Lake levels: can anything be done?

BY CAROL SEIFFERLEIN,
Features Editor

THE THUMB - The Army Corps of Engineers blames Mother Nature for the near record setting low levels of the Great Lakes.

They do not recommend any manmade solutions.

The Corps updated the news media around the Great Lakes by teleconference last Wednesday afternoon. Officials from the Corps' Detroit office answered questions about the low lake levels, particularly for "Lake Michigan-Huron." The Corps considers them one lake because of the connection at the Straits of Mackinaw. They discussed causes, as well the impact of low water.

• Causes

- What are the primary drivers of low lake levels?

"Rainfall, (snow) runoff and evaporation," stated Keith Kompoltowicz, chief watershed hydrologist at the Detroit office.

"We had an abnormal winter and hot dry summer, which increases evaporation. The average snow runoff is about a foot. It was four inches last year…The drought was wide-spread…We had a stretch of several months with dry conditions that led to the low water levels."

Water levels started going down in the mid-1990s, although precipitation aver- ages were about average Kompoltiwicz said.

"There was one winter with virtually no snow over the Great Lakes region. That one solitary event got the lakes to get below (average levels), and they remained below," he noted.

Water levels vary from lake to lake, depending upon the weather patterns and storm systems for each region, he explained.

Kompoltowicz said dredging the channels does not cause low water levels.

The United States and Canada coordinated a series of dredging projects on the St. Clair River in the 1920s, '30s and '60s for commercial vessels, stated John Allis, the chief Great Lakes Hydrologist at the Detroit office.

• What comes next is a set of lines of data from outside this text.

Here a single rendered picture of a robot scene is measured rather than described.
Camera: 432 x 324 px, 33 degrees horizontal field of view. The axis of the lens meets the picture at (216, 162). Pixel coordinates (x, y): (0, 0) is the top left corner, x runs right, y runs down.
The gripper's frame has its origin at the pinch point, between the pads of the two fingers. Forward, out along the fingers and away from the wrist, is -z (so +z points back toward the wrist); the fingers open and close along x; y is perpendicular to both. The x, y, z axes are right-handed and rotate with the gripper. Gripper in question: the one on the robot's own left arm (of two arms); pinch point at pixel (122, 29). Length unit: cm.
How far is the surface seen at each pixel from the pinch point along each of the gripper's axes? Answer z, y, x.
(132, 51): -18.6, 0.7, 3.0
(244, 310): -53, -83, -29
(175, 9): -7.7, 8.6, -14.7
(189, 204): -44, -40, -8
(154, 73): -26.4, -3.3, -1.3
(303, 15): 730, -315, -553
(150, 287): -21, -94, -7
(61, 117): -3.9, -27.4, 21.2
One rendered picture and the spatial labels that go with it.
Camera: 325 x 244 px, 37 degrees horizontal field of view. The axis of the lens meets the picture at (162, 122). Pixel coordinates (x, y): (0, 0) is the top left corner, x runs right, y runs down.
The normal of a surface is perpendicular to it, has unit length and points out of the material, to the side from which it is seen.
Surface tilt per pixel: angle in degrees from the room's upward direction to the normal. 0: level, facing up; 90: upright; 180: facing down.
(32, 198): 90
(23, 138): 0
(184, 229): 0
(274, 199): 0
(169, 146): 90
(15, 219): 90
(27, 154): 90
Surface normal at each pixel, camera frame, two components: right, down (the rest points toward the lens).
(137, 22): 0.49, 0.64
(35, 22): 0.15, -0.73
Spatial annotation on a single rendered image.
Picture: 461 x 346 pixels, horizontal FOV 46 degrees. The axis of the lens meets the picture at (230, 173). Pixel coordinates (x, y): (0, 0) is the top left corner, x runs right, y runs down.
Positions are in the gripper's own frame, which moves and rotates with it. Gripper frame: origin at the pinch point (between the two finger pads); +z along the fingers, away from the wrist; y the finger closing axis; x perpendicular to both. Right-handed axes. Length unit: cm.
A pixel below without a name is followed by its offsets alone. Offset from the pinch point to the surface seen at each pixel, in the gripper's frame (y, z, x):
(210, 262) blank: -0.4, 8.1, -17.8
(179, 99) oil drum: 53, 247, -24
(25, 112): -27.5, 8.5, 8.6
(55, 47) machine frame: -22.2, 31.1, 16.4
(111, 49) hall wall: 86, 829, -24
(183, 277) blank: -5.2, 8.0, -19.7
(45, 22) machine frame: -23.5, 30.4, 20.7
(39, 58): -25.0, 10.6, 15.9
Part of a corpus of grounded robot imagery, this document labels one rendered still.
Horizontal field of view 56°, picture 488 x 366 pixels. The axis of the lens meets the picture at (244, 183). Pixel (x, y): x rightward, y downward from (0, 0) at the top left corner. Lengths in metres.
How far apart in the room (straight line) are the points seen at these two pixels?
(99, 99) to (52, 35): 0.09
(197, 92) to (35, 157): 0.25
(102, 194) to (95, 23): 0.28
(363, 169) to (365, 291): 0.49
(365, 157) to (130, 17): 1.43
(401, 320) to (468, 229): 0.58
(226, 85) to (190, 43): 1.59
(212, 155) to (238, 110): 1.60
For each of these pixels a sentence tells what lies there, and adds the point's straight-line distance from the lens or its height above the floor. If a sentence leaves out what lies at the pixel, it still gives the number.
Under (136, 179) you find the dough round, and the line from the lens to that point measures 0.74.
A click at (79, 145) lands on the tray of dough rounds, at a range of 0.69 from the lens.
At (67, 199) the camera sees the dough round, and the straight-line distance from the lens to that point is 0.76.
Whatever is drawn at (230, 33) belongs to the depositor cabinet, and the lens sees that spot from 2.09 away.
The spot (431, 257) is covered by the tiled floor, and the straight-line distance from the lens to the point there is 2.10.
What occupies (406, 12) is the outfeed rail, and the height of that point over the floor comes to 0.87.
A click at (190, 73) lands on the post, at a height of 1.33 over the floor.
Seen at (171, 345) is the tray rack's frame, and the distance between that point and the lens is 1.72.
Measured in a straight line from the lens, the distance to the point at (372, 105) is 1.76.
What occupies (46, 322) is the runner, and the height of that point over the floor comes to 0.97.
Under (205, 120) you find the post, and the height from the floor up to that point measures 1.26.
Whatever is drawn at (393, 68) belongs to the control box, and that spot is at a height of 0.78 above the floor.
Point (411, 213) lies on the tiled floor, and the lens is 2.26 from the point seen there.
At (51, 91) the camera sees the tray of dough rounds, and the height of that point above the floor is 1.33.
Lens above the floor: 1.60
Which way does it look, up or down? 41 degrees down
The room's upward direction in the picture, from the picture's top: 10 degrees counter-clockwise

"We do not have enough data to know how much impact the dredging had on water levels. But the last deepening was in the '60s and since they we have experienced high water levels, record highs in the '70s," Allis noted.

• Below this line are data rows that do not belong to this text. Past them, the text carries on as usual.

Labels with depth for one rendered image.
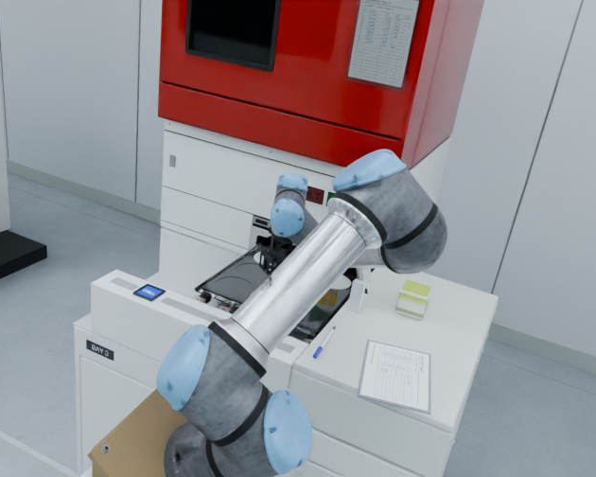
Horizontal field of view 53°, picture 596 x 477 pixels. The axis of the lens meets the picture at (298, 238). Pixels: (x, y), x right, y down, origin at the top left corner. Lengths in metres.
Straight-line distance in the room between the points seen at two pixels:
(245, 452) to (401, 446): 0.45
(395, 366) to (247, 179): 0.85
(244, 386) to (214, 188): 1.18
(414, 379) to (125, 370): 0.72
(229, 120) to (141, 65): 2.20
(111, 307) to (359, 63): 0.89
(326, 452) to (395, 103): 0.89
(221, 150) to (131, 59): 2.17
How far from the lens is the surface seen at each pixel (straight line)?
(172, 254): 2.20
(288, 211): 1.32
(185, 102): 1.93
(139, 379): 1.59
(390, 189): 0.98
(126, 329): 1.53
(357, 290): 1.47
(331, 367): 1.30
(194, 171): 2.03
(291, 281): 0.93
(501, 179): 3.21
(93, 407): 1.76
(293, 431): 0.96
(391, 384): 1.29
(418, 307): 1.52
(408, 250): 1.02
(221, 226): 2.03
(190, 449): 1.04
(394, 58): 1.62
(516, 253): 3.32
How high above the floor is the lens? 1.73
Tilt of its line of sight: 24 degrees down
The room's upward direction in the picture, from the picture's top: 8 degrees clockwise
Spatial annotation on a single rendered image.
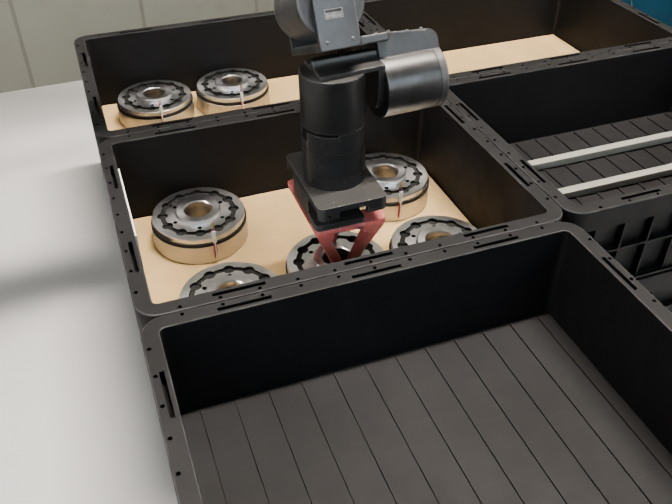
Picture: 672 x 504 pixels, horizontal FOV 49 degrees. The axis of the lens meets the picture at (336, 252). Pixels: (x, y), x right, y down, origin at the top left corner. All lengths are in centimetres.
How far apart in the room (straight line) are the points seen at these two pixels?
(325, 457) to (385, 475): 5
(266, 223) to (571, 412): 39
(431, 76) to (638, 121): 54
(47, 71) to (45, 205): 159
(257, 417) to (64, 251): 51
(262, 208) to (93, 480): 35
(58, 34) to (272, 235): 195
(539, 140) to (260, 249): 43
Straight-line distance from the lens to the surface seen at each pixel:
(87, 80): 98
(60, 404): 88
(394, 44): 65
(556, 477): 63
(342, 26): 61
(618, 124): 112
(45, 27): 269
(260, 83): 109
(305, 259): 75
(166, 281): 79
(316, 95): 62
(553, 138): 106
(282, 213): 87
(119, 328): 94
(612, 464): 66
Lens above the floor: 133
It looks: 39 degrees down
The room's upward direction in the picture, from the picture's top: straight up

"The last of those projects was in 1967. Since then there has only been maintenance dredging," he said.

Recent studies indicate the dredging led to a 10-16 inch lowering and some advocate placing structures in the channel to reduce the out flow. However, Allis said many groups do not support more structures because of the problems it will cause when water levels rise again. In addition, he noted approval of new structures would take so long, water levels would have probably gone back up by then.

"We found some erosion between the '60s through 2000. Three to five inches on top of the 16-inch (flow through). We also found since 2000, no erosion in the river. In fact it did the opposite. That is not an immediate reason to engage in remediation," stated John Nevin, Corps public affairs.

- Has the diversion of water from the Lake Michigan-Huron through the Chicago Sanitary and Ship Canal and down the Mississippi impacted water levels?

"No. There is a two-inch lowering, which is balanced by the in-flow from Lake Superior," stated Kompoltowicz.

However, responding to complaints from constituents, U.S. Representative Candice Miller, the co-chair of the House Great Lakes Task Force, has asked the Corps to review of the interbasin diversion to determine the impact on the water levels. The last published review of this kind was conducted in 2009.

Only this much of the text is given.